━━━ DATASET RECORDS
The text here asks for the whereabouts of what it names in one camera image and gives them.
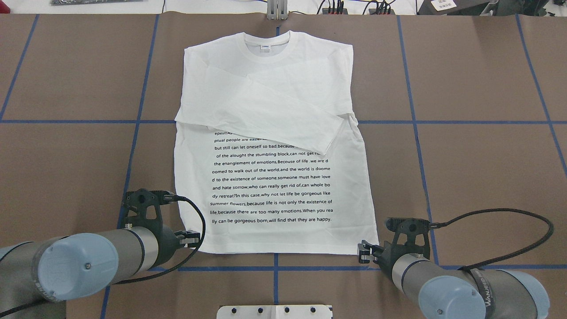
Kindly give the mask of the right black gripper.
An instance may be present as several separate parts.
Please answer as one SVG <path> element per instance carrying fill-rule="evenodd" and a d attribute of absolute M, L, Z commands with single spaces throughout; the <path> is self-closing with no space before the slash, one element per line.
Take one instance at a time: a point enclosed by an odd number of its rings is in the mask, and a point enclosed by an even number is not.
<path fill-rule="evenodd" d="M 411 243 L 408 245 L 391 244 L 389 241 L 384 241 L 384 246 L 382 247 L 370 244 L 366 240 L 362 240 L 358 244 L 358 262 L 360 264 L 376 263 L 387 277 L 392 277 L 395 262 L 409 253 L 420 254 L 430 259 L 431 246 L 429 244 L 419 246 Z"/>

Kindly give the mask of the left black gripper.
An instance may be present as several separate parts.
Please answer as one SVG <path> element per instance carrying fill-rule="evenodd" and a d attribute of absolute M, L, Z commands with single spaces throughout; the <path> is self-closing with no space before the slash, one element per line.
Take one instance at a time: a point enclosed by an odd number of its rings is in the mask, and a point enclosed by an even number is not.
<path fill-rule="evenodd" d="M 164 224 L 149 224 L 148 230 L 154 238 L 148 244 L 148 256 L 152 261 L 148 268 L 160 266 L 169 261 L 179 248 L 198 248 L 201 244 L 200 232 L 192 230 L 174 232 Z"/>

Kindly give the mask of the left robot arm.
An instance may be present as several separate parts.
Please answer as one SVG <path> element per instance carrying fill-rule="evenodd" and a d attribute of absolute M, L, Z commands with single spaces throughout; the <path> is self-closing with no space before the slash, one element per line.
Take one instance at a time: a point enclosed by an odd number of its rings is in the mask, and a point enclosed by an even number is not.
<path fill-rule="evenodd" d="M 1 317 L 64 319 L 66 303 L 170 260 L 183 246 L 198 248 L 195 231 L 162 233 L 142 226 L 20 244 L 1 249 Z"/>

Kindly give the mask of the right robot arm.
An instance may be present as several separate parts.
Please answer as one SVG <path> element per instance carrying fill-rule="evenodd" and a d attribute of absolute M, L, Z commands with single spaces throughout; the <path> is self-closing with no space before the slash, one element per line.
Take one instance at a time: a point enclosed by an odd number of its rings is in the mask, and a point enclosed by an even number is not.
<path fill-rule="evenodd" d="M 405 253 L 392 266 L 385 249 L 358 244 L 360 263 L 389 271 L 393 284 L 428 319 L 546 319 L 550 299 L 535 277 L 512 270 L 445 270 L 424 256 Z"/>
━━━━━━
━━━ DATASET RECORDS
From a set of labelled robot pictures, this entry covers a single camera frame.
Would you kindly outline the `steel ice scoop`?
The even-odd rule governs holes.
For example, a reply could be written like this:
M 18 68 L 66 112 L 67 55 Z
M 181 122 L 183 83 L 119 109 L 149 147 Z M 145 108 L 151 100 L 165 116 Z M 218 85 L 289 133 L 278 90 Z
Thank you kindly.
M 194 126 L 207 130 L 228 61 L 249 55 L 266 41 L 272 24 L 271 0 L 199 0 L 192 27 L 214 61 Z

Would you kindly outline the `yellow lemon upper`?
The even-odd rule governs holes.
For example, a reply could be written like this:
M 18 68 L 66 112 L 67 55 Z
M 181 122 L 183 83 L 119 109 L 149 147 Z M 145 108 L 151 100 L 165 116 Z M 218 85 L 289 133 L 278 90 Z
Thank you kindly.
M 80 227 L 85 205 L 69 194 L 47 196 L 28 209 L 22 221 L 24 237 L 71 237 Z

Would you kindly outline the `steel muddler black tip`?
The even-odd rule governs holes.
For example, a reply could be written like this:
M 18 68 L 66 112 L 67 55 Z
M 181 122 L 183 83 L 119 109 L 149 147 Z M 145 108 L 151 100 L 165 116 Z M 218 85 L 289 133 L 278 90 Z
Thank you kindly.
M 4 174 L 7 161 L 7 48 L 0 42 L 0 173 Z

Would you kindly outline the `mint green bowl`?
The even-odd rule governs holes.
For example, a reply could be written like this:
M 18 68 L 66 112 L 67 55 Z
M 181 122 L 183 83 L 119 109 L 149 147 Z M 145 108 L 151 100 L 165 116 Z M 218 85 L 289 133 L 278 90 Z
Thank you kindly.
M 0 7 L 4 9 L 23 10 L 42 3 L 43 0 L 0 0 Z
━━━━━━
━━━ DATASET RECORDS
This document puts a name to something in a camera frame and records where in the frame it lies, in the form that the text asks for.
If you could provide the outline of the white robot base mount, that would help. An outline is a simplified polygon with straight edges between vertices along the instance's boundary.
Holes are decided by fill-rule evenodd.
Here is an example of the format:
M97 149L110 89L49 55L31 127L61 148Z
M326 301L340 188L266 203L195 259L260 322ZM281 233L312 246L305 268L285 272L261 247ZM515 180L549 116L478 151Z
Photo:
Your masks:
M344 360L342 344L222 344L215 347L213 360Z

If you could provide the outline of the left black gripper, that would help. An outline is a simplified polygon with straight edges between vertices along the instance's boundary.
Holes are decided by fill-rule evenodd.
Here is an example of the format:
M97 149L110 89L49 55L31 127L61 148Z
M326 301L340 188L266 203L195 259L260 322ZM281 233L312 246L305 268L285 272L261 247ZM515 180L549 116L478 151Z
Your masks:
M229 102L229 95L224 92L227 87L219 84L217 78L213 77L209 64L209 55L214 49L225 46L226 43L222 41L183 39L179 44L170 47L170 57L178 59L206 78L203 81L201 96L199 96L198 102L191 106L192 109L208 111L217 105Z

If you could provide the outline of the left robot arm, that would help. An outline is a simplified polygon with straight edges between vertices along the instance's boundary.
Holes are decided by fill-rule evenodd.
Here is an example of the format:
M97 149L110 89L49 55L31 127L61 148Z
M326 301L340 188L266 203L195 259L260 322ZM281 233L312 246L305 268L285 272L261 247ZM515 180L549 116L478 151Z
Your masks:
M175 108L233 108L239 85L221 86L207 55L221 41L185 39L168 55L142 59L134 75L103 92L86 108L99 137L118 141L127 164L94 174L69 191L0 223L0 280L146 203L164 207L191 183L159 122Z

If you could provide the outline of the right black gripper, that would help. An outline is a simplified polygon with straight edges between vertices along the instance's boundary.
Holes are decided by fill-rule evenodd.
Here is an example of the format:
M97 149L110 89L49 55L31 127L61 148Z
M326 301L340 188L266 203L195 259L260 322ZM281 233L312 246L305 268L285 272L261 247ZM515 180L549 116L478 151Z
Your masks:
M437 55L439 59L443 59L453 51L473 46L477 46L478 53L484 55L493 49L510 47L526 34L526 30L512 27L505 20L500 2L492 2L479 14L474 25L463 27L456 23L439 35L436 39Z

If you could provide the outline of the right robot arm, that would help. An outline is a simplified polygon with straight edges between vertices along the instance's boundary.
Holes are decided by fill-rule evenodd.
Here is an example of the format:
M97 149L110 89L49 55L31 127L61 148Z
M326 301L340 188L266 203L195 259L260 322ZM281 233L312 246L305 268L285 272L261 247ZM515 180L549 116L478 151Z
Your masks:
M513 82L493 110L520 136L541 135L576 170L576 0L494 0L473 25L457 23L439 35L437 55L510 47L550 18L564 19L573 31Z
━━━━━━
▶ _YOUR OBJECTIVE_
Given the data above, which lines hold the string "outline"? Return them.

▶ _ANSWER SECTION_
Would you kindly outline the `steel ice scoop`?
Would you kindly outline the `yellow lemon upper`?
Would you kindly outline the `steel muddler black tip`?
Would you kindly outline the `mint green bowl`?
If you could provide the outline of the white robot base mount, that would help. An outline is a simplified polygon with straight edges between vertices along the instance's boundary.
If you could provide the outline of the left black gripper, that would help. An outline is a simplified polygon with straight edges between vertices along the instance's boundary.
If you could provide the outline of the left robot arm, that would help. An outline is a simplified polygon with straight edges between vertices along the instance's boundary.
If you could provide the outline of the right black gripper, that would help. An outline is a simplified polygon with straight edges between vertices along the instance's boundary.
If you could provide the outline of the right robot arm, that would help. An outline is a simplified polygon with straight edges between vertices along the instance's boundary.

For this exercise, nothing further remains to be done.